==== Data for this exercise ====
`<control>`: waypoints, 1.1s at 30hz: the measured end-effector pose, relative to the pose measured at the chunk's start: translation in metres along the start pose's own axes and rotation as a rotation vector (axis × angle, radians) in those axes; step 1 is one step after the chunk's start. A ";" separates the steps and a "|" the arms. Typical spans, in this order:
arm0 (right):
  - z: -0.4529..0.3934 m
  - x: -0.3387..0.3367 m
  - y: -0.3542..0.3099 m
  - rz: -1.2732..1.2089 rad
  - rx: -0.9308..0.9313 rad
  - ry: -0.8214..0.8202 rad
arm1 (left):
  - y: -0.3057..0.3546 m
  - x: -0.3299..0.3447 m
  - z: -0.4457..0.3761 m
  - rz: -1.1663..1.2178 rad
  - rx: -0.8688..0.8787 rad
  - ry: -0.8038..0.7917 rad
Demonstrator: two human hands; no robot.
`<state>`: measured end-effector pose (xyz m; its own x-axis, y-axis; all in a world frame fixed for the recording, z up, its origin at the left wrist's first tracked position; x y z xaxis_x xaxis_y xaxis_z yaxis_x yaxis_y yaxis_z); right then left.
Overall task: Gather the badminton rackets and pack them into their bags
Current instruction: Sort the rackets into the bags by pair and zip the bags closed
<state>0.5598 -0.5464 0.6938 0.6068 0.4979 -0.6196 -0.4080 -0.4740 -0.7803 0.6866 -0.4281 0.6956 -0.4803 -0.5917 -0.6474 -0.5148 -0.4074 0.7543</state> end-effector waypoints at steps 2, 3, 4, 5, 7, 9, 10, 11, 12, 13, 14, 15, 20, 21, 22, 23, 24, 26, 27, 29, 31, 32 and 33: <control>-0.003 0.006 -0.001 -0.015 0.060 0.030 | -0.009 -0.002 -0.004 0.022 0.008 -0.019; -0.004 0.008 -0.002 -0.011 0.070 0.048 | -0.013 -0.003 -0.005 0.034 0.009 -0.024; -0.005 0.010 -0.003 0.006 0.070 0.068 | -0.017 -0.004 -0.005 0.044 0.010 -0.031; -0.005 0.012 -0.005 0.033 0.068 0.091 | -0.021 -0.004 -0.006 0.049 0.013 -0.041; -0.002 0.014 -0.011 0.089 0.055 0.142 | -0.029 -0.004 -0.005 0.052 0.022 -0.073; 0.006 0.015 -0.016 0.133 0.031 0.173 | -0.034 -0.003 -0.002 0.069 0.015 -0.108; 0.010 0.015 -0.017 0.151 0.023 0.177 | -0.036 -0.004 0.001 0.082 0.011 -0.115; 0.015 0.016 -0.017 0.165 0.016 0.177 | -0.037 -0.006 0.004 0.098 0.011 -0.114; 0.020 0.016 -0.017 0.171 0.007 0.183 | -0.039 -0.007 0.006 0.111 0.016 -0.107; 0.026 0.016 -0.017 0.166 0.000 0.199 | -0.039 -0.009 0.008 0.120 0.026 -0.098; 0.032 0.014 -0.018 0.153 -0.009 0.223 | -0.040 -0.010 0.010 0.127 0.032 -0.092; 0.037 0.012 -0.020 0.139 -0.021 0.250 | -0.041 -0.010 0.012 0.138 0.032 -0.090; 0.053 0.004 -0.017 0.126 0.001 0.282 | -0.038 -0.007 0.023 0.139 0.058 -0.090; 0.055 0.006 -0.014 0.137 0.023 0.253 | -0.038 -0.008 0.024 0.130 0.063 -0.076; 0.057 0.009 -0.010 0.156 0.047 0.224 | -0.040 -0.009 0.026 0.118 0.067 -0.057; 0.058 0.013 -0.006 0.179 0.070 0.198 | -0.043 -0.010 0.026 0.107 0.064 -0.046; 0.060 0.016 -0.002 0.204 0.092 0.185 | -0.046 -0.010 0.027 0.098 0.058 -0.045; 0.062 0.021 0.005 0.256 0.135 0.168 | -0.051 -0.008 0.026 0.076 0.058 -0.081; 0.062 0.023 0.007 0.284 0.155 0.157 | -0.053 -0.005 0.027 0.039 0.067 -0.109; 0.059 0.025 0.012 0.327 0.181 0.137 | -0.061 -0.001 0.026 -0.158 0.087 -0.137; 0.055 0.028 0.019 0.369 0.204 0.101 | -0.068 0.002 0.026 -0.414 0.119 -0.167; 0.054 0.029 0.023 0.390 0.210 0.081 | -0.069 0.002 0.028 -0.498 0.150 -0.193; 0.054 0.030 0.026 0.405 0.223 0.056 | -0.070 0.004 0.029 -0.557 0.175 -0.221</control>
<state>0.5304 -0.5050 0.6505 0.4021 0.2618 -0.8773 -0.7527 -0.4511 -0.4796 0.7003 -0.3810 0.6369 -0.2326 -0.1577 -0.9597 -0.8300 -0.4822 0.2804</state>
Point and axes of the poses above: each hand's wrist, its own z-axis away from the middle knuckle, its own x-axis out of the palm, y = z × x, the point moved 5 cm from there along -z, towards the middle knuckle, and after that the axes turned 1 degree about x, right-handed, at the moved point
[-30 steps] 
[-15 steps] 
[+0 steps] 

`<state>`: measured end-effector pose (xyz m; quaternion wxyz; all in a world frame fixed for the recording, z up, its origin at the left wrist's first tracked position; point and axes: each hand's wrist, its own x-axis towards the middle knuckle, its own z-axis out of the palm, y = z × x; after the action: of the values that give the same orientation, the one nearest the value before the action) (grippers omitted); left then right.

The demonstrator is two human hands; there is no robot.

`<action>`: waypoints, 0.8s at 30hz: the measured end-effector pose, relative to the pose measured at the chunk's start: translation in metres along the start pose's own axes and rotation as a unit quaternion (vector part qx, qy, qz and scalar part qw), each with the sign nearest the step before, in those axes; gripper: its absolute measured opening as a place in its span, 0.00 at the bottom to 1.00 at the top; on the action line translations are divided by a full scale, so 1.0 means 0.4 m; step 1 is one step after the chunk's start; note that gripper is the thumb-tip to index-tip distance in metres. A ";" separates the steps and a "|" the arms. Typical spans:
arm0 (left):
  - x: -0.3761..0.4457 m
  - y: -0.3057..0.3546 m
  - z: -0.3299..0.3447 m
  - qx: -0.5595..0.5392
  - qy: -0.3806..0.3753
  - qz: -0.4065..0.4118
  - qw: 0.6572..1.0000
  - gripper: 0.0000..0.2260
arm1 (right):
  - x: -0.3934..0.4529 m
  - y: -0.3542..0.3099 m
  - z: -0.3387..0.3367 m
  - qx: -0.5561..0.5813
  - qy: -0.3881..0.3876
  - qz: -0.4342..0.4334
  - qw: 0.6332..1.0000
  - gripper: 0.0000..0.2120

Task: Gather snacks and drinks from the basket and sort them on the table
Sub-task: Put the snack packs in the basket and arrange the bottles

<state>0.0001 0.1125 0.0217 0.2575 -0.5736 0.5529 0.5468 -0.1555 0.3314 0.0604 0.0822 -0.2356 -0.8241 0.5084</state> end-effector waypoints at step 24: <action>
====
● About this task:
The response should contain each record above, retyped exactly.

● Written reply:
`<control>`: waypoints, 1.1s at 30hz: the measured end-effector pose, relative to the pose measured at the chunk's start: translation in metres along the start pose's own axes and rotation as a rotation vector (axis × angle, radians) in those axes; step 1 is one step after the chunk's start. A ";" separates the steps and a "|" the arms. Typical spans, in this order:
arm0 (right):
  - z: -0.4529..0.3934 m
  - x: -0.3387..0.3367 m
  - y: -0.3542..0.3099 m
  - rz: -1.2732..1.2089 rad
  - rx: -0.9308..0.9313 rad
  - ry: -0.8214..0.8202 rad
arm1 (left):
  - y: -0.3057..0.3546 m
  - x: -0.3299..0.3447 m
  - z: -0.4457..0.3761 m
  - rz: -1.1663..1.2178 rad
  - rx: -0.8688..0.8787 rad
  - ry: -0.8038..0.7917 rad
Demonstrator: two human hands; no robot.
`<state>`: measured end-effector pose (xyz m; its own x-axis, y-axis; all in a world frame fixed for the recording, z up, its origin at the left wrist's first tracked position; x y z xaxis_x xaxis_y xaxis_z yaxis_x yaxis_y yaxis_z); right then left.
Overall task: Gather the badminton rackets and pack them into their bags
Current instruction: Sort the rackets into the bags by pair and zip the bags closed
<state>0.5598 -0.5464 0.6938 0.6068 0.4979 -0.6196 -0.4080 -0.4740 -0.7803 0.6866 -0.4281 0.6956 -0.4803 -0.5917 -0.6474 -0.5148 -0.4074 0.7543</state> end-effector waypoints at steps 2, 3, 4, 5, 7, 9, 10, 11, 12, 13, 14, 15, 20, 21, 22, 23, 24, 26, 27, 29, 31, 32 and 33: <control>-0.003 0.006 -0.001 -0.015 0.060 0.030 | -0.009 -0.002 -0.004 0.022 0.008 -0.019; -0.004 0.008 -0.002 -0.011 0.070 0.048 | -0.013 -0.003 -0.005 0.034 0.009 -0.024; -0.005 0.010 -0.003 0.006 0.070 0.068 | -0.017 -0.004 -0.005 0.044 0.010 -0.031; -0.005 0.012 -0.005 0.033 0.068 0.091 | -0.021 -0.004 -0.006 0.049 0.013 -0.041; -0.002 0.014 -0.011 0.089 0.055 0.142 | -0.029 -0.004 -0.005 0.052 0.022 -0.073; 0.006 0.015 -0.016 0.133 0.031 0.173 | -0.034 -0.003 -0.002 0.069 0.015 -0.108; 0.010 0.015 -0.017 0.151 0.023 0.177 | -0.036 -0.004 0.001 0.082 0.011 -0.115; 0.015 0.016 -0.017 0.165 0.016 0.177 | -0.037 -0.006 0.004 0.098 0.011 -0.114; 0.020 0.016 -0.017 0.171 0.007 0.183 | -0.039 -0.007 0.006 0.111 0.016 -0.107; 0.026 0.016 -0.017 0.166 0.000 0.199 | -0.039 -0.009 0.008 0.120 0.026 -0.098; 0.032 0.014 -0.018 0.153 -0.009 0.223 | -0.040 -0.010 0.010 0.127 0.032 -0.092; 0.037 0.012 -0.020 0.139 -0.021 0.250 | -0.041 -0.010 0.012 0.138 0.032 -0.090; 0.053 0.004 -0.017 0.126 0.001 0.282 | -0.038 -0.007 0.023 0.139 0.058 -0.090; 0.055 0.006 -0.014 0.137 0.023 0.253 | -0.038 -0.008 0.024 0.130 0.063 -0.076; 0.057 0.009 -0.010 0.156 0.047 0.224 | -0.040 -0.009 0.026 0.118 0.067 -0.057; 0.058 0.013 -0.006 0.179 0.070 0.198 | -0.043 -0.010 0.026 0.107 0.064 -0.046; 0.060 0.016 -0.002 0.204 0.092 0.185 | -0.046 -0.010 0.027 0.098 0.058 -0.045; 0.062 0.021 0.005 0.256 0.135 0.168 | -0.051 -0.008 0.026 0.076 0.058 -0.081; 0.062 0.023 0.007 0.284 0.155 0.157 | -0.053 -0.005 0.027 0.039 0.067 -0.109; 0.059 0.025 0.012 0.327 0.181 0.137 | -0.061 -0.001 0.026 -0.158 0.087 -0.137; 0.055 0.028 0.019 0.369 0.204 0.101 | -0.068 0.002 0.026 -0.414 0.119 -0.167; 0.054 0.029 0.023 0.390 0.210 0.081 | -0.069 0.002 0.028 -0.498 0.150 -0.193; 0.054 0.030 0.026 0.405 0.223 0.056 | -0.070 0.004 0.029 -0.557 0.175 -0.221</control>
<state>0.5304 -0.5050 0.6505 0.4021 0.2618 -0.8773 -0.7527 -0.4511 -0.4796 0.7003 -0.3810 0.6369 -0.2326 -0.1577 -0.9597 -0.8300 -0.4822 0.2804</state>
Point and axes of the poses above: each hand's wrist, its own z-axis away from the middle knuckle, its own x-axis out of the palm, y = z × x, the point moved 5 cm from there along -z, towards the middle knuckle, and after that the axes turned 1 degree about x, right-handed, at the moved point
[-30 steps] 
[-15 steps] 
[+0 steps] 

`<state>`: measured end-effector pose (xyz m; quaternion wxyz; all in a world frame fixed for the recording, z up, its origin at the left wrist's first tracked position; point and axes: each hand's wrist, its own x-axis towards the middle knuckle, its own z-axis out of the palm, y = z × x; after the action: of the values that give the same orientation, the one nearest the value before the action) (grippers omitted); left then right.

The demonstrator is two human hands; there is no robot.

`<action>`: waypoints, 0.8s at 30hz: the measured end-effector pose, relative to the pose measured at the chunk's start: translation in metres along the start pose's own axes and rotation as a unit quaternion (vector part qx, qy, qz and scalar part qw), each with the sign nearest the step before, in those axes; gripper: its absolute measured opening as a place in its span, 0.00 at the bottom to 1.00 at the top; on the action line translations are divided by a full scale, so 1.0 means 0.4 m; step 1 is one step after the chunk's start; note that gripper is the thumb-tip to index-tip distance in metres. A ";" separates the steps and a "|" the arms. Typical spans:
arm0 (left):
  - x: -0.3761..0.4457 m
  - y: -0.3057..0.3546 m
  - z: -0.3299..0.3447 m
  - qx: -0.5595..0.5392
  - qy: -0.3806..0.3753
  - qz: -0.4065..0.4118
  - qw: 0.6572..1.0000
  - gripper: 0.0000..0.2260
arm1 (right):
  - x: -0.3934..0.4529 m
  - y: -0.3542..0.3099 m
  - z: -0.3387..0.3367 m
  - qx: -0.5561..0.5813
  - qy: -0.3881..0.3876
  - qz: -0.4342..0.4334
  - qw: 0.6332..1.0000
  - gripper: 0.0000..0.2120

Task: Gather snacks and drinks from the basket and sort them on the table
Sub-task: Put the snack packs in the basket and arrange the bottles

<state>0.0001 0.1125 0.0217 0.2575 -0.5736 0.5529 0.5468 -0.1555 0.3314 0.0604 0.0822 -0.2356 -0.8241 0.5084</state> end-effector waypoints at step 24: <action>

The answer stands, and there is nothing more to add.